■ **EXERCISE DIRECTIONS**
Please reproduce exactly the lines from the start of the records through the one containing "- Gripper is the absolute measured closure", and nothing more.

■ **INFORMATION SUPPLIED**
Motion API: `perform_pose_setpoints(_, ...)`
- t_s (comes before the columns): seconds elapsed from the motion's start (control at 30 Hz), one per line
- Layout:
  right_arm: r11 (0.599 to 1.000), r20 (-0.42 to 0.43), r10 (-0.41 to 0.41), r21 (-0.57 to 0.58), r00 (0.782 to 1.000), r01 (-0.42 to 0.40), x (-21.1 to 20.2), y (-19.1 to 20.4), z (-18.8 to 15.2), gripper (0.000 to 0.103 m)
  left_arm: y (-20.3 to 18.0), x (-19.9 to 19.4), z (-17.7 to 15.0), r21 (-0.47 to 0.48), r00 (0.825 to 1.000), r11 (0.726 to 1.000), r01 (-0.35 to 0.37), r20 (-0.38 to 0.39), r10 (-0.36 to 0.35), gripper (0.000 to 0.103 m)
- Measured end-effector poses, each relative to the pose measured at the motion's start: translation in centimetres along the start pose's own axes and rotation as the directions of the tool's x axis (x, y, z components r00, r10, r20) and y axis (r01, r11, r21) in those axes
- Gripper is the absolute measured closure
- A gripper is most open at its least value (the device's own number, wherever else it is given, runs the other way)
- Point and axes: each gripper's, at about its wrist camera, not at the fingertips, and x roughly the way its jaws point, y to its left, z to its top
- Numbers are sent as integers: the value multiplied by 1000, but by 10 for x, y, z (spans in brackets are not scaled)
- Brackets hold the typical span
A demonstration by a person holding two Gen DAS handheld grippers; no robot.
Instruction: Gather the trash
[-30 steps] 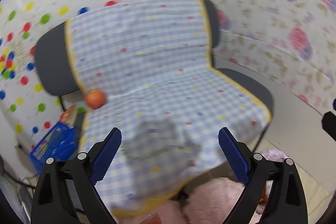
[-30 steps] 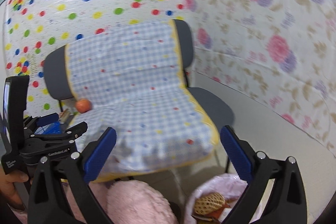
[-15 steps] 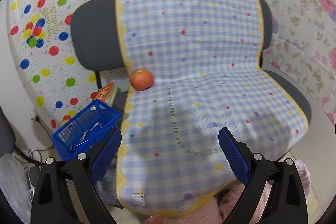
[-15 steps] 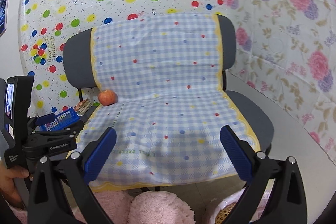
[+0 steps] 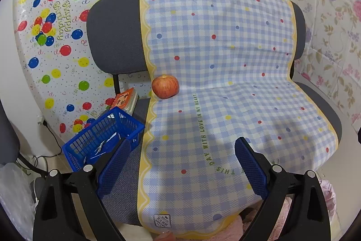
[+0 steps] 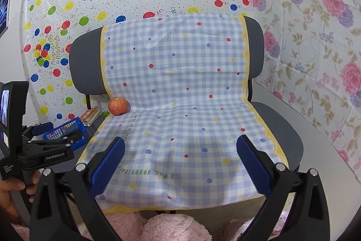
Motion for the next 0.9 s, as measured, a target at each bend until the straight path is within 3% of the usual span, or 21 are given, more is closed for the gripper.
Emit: perform_pose_setpoints(0.9, 1000, 7, -28, 13, 1000, 28, -1, -4, -2, 6, -8, 0, -2, 12, 1000, 1000, 13, 0, -13, 10)
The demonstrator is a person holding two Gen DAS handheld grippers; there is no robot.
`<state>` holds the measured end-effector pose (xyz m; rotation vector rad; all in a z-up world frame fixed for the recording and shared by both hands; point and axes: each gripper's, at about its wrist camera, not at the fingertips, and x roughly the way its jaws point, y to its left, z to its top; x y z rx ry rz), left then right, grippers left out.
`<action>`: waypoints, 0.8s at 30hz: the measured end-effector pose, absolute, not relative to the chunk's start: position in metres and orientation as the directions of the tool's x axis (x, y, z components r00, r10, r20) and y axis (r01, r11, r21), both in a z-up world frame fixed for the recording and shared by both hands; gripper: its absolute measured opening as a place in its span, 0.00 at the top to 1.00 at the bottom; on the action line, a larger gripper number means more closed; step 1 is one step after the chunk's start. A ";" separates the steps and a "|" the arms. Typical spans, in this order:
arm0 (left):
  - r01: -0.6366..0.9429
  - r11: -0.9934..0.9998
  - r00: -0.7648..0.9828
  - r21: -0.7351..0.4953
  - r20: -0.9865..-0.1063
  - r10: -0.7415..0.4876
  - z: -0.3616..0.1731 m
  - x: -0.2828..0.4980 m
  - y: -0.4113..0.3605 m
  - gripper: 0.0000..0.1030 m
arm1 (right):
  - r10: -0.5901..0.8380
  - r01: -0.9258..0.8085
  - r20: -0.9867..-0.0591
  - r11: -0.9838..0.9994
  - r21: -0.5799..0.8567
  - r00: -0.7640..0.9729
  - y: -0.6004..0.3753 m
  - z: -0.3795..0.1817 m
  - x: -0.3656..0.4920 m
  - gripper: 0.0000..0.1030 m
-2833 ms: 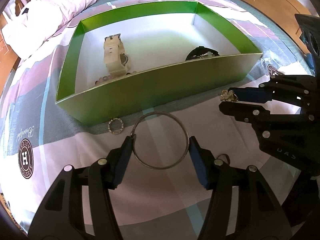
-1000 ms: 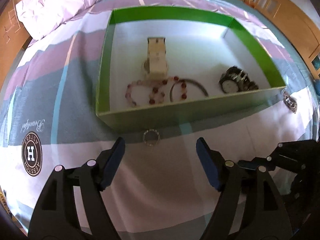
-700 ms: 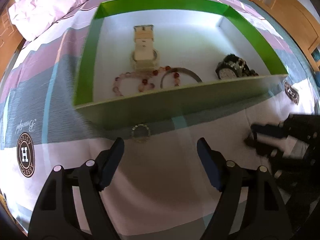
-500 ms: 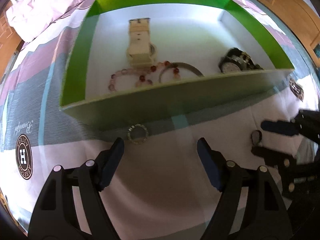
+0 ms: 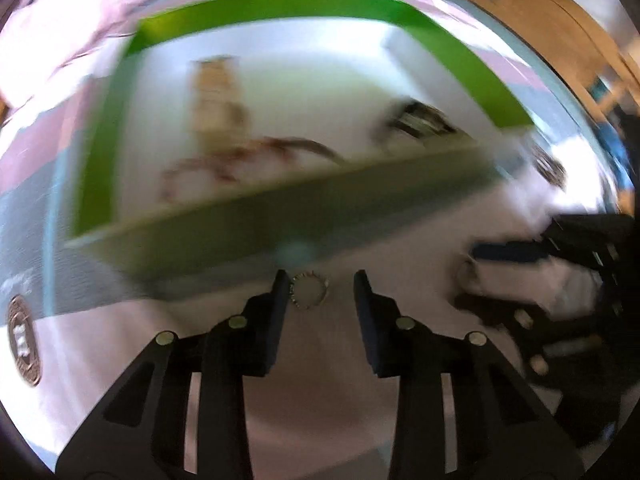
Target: Organize jewelry
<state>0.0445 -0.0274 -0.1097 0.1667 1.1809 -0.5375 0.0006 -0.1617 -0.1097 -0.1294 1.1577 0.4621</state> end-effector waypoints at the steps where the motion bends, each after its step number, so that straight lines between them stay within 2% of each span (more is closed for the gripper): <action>1: 0.502 0.852 0.267 -0.149 -0.910 -0.317 -0.109 0.041 -0.031 0.65 | 0.284 -0.411 -0.904 0.901 0.137 0.321 -0.163 -0.109 0.001 0.66; 2: 0.521 0.842 0.266 -0.143 -0.909 -0.319 -0.107 0.037 -0.035 0.62 | 0.283 -0.408 -0.903 0.903 0.137 0.323 -0.163 -0.108 0.003 0.65; 3: 0.532 0.836 0.272 -0.133 -0.908 -0.318 -0.105 0.034 -0.037 0.52 | 0.285 -0.405 -0.902 0.904 0.139 0.325 -0.164 -0.107 0.004 0.61; 4: 0.534 0.836 0.280 -0.126 -0.907 -0.315 -0.103 0.033 -0.037 0.46 | 0.286 -0.398 -0.899 0.906 0.141 0.333 -0.167 -0.104 0.005 0.52; 5: 0.531 0.838 0.286 -0.124 -0.905 -0.315 -0.101 0.033 -0.036 0.45 | 0.288 -0.395 -0.896 0.907 0.143 0.338 -0.169 -0.102 0.005 0.45; 6: 0.524 0.842 0.288 -0.127 -0.904 -0.316 -0.100 0.035 -0.034 0.45 | 0.294 -0.399 -0.895 0.905 0.147 0.336 -0.170 -0.100 0.005 0.44; 9: 0.500 0.857 0.288 -0.126 -0.909 -0.302 -0.101 0.038 -0.028 0.44 | 0.313 -0.428 -0.905 0.888 0.170 0.289 -0.171 -0.103 0.006 0.44; 15: 0.506 0.856 0.276 -0.104 -0.921 -0.274 -0.109 0.036 -0.034 0.44 | 0.278 -0.473 -0.925 0.872 0.128 0.261 -0.160 -0.114 -0.003 0.44; 20: 0.506 0.859 0.278 -0.080 -0.927 -0.251 -0.112 0.036 -0.036 0.44 | 0.219 -0.469 -0.923 0.882 0.049 0.316 -0.156 -0.117 -0.003 0.45; 24: 0.490 0.868 0.284 -0.080 -0.927 -0.246 -0.112 0.038 -0.032 0.42 | 0.217 -0.405 -0.901 0.913 0.052 0.375 -0.165 -0.110 0.002 0.47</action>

■ **YOUR SOLUTION**
Motion API: `perform_pose_setpoints(_, ...)`
- t_s (comes before the columns): seconds elapsed from the motion's start (control at 30 Hz), one per line
- Layout:
  right_arm: r11 (0.599 to 1.000), r20 (-0.42 to 0.43), r10 (-0.41 to 0.41), r21 (-0.57 to 0.58), r00 (0.782 to 1.000), r01 (-0.42 to 0.40), x (-21.1 to 20.2), y (-19.1 to 20.4), z (-18.8 to 15.2), gripper (0.000 to 0.103 m)
  left_arm: y (-20.3 to 18.0), x (-19.9 to 19.4), z (-17.7 to 15.0), r21 (-0.47 to 0.48), r00 (0.825 to 1.000), r11 (0.726 to 1.000), r01 (-0.35 to 0.37), r20 (-0.38 to 0.39), r10 (-0.36 to 0.35), gripper (0.000 to 0.103 m)
- Measured end-effector poses, each relative to the pose measured at the motion's start: translation in centimetres along the start pose's own axes and rotation as the directions of the tool's x axis (x, y, z components r00, r10, r20) and y axis (r01, r11, r21) in those axes
- Gripper is the absolute measured closure

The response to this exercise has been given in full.